Grand Kartal Otel yangını davası: 'Ölüme terk ederek sıvışıp gitmişler'

Bolu Kartalkaya'da bulunan Grand Kartal Otel'de, 21 Ocak'ta 78 kişinin yaşamını yitirdiği, 133 kişinin yaralandığı yangın faciasına ilişkin, 20'si tutuklu toplam 32 sanığın yargılandığı davanın üçüncü duruşmasının üçüncü celsesi, 29 Ekim Cumhuriyet Bayramı nedeniyle verilen bir gün aranın ardından Bolu 1. Ağır Ceza Mahkemesi'nde görülmeye devam ediliyor.

Duruşma esas hakkındaki mütalaaya karşı sanıkların savunmalarıyla sürüyor. Duruşmanın devam ettiği esnada otel yangını faciasında oğlu, gelini ve torunlarını kaybeden Uğur Tan Doğan ile eşi ve kızını kaybeden Rıfat Doğan basın açıklaması yaptı.

"OKULDA YAPILAN PAZARLAMA ETKİNLİĞİ"

"Benim bugün yapacağım açıklama tabii ki içerideki duruşmayla ilgili değil. Onunla ilgili ilk müzakerelerde, ilk savunmalarımızda da bahsetmiş olduğumuz Ceyda Hacıbekiroğlu'nun okulda yapmış olduğu pazarlama etkinliğiyle ilgili" diyen Uğur Tan Doğan, şöyle konuştu:

"Benim küçük torunum Mavi Doğan, Ceyda Hacıbekiroğlu'nun oğluyla aynı sınıfta, İstanbul'da. Ve burada, en son gelinen bu maalesef katliamda Ceyda Hanım'ın organizasyonuyla bizim çocuklar da geldiler ve maalesef orada kendilerini kaybettik. Ama bunun daha önceki olaylarda da etkililiği olduğunu öğrendik. Şöyle ki, benim gelinimin telefonu yeni bulundu.
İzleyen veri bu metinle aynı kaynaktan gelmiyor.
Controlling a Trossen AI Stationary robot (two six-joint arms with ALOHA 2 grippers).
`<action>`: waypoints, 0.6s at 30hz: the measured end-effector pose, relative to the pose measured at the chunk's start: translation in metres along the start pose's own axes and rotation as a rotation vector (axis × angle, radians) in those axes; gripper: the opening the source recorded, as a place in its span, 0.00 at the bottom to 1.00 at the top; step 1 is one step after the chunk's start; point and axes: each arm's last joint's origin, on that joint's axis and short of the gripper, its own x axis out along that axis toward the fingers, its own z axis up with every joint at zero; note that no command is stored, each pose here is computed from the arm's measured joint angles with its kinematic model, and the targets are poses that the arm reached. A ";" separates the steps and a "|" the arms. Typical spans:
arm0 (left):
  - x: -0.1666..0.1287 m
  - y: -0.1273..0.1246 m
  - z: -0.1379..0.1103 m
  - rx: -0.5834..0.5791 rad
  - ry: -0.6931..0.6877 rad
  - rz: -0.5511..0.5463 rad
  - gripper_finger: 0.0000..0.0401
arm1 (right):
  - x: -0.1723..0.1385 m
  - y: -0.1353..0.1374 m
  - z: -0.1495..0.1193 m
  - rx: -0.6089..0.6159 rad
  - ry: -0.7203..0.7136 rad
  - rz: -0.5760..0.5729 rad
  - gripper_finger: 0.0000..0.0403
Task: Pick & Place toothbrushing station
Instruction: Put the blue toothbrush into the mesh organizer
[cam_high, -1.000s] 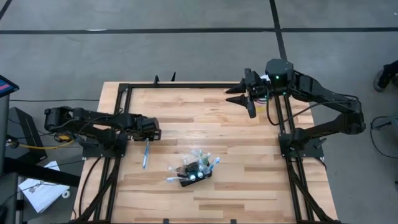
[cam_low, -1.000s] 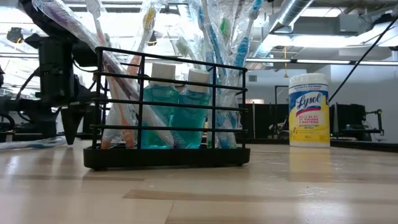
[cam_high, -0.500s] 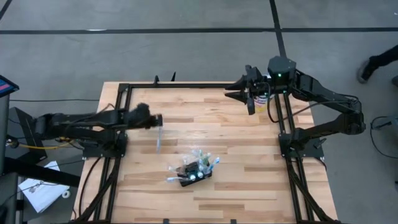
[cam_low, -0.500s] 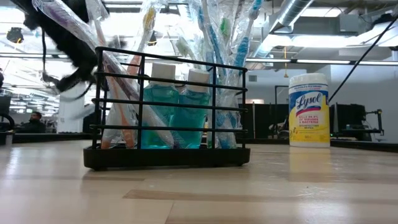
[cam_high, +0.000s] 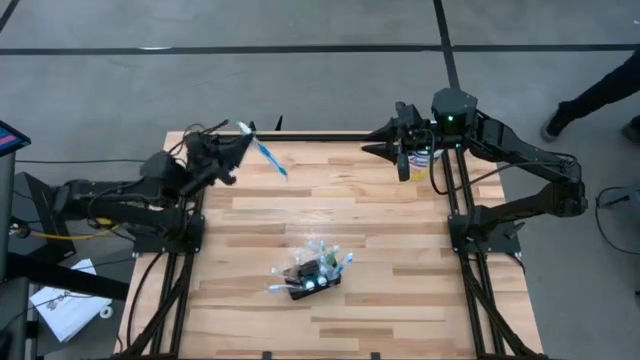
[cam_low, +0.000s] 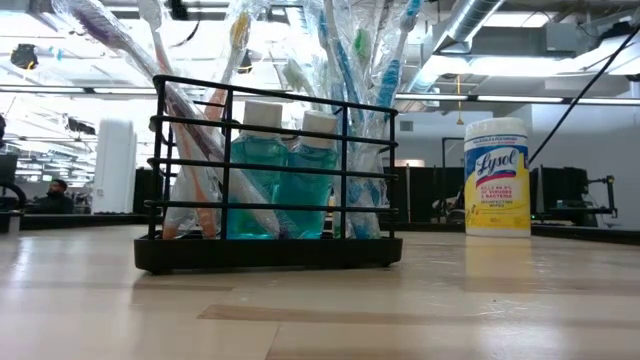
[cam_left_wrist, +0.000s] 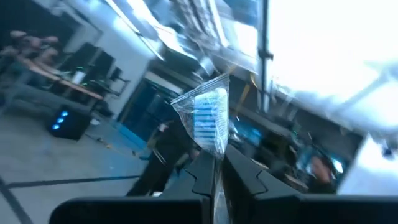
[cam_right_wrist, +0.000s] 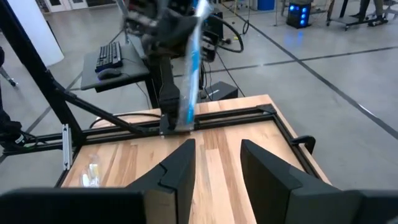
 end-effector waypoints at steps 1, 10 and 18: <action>0.007 -0.008 -0.003 0.021 0.021 -0.017 0.01 | 0.000 0.000 0.000 -0.001 -0.005 0.000 0.29; 0.073 -0.088 -0.059 0.123 0.198 -0.182 0.01 | -0.002 -0.009 0.001 0.033 -0.012 -0.064 0.29; 0.086 -0.137 -0.104 0.135 0.276 -0.268 0.01 | -0.003 -0.011 0.001 0.036 -0.011 -0.073 0.29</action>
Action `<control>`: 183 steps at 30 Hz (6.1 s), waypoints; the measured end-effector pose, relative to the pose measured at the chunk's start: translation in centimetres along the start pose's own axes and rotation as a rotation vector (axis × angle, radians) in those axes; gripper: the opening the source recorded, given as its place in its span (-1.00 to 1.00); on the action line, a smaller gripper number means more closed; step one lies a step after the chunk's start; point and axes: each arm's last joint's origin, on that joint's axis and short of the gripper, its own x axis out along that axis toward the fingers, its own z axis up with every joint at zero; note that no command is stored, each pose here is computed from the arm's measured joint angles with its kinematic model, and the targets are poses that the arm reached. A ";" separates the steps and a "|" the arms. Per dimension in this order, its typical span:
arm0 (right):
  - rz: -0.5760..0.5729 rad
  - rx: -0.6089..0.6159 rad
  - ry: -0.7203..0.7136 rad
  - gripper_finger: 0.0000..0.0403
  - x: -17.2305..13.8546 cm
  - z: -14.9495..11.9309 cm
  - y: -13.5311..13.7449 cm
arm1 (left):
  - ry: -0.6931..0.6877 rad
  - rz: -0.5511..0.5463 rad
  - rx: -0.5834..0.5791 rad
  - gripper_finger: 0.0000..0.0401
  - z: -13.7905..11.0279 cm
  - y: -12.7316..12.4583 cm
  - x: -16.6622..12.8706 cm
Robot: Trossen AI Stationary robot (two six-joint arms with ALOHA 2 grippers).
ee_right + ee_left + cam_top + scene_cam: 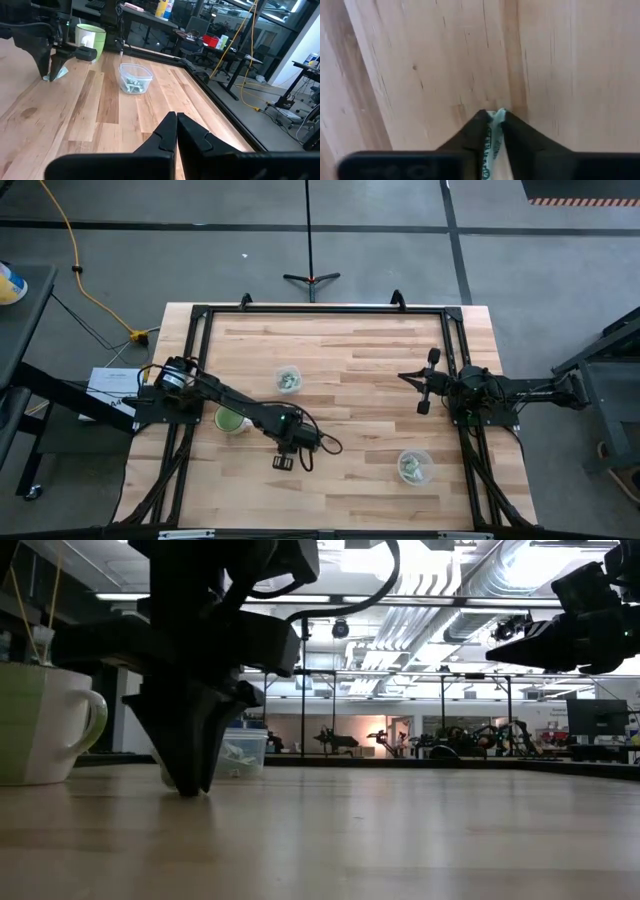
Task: Pick and place items into bin
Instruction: Put the green stevia packet into the top transparent bin, then return to Home Position
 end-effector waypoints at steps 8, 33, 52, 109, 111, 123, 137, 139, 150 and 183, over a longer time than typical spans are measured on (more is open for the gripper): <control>0.000 0.000 0.000 -0.97 0.0 0.0 0.0 | 0.040 0.045 -0.007 -0.89 1.2 2.1 -1.6; 0.003 -0.002 0.006 -0.99 0.0 -0.1 0.0 | 0.188 0.268 -0.033 -0.84 1.5 13.1 -8.4; 0.004 -0.002 0.008 -0.99 0.0 -0.1 0.0 | 0.037 0.209 -0.225 -0.19 0.6 16.7 -9.0; 0.339 0.254 -0.201 -1.00 -0.8 1.5 0.5 | -1.473 0.298 -0.191 -0.68 -25.2 7.0 -6.7; 0.333 0.255 -0.207 -1.00 -1.0 1.4 0.4 | -1.473 0.297 -0.191 -0.78 -25.2 7.0 -6.7; 0.321 0.244 -0.178 -1.00 -1.2 1.1 0.5 | -1.475 0.251 -0.171 -0.60 -25.2 6.9 -6.7; 0.287 0.246 -0.166 -1.00 -1.1 1.0 0.4 | -1.475 0.252 -0.172 -0.14 -25.2 6.9 -6.7; 0.287 0.246 -0.166 -1.00 -1.1 1.0 0.4 | -1.475 0.252 -0.172 -0.15 -25.2 6.9 -6.7; 0.287 0.246 -0.166 -1.00 -1.1 1.0 0.4 | -1.474 0.252 -0.173 -0.16 -25.2 6.9 -6.7; 0.287 0.246 -0.166 -1.00 -1.1 1.0 0.4 | -1.474 0.253 -0.173 -0.17 -25.2 6.9 -6.7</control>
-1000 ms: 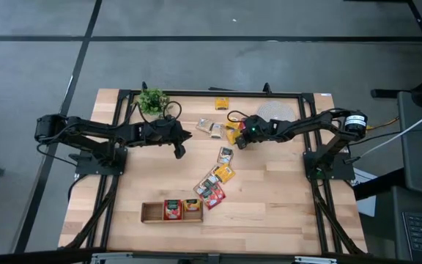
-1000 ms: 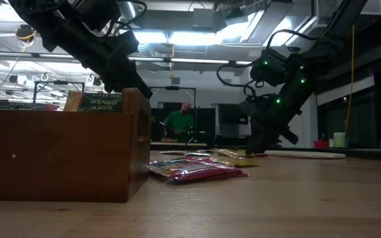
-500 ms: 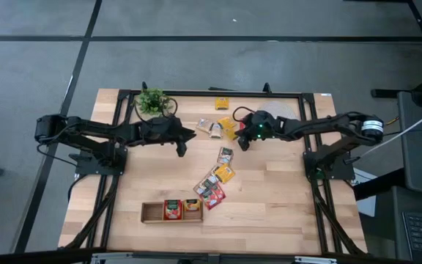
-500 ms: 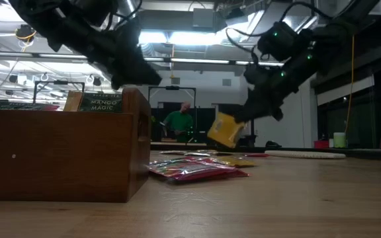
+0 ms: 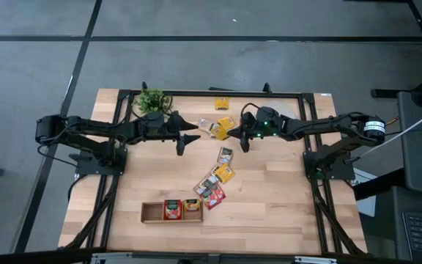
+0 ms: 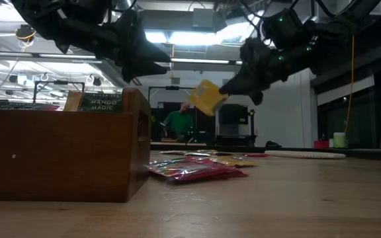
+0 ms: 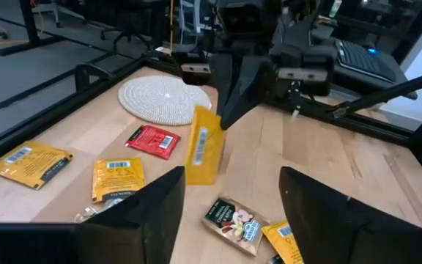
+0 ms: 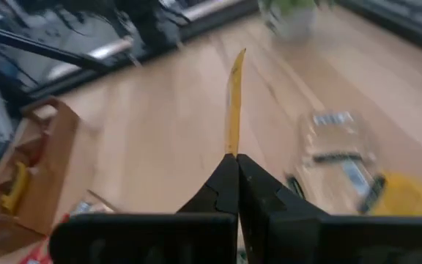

Emanetten aldık ve bir şekilde açtırdık. Oradan çıkan fotoğraflarda, sanıyorum hepinizde bu fotoğraf var. Ekim ayında, yani bu katliamdan dört ay önce yine okulda bir pazarlama etkinliğiyle bazı sınıf öğrencilerinin ve dolayısıyla velilerin katıldığı bir organizasyon olmuş. Nerede olmuş? Diğer otelde, yani Gazelle Oteli'nde. Resimlerini de gördük ve çok acıdır ki, o resimde baktıysanız en soldaki kız çocuğu benim büyük torunum Doğa. Yani Doğa Doğan. Ve ikinci fotoğrafta da zaten aynı şekilde Ceyda Hacıbekiroğlu ve eşi ve diğer yönetim kurulu üyeleriyle kahvaltıda, oğlum ve gelinimin, çocuklarımın, torunlarımın olduğu resimde de görüyorsunuz. Yani bunu neden anlatıyorum? Burada özellikle ilk savunmalarda, 'yönetim kurulu üyeliklerimiz sadece kağıt üzerinde, bizim hiçbir etkinliğimiz, hiçbir yetkimiz yok' gibi birtakım, yani tutarsız savunmalara girdiler. Ama burada benim çocuklarımın maalesef bu cinayete kurban gitmelerinin nedeni, bu okuldaki yapılan pazarlama etkinliği.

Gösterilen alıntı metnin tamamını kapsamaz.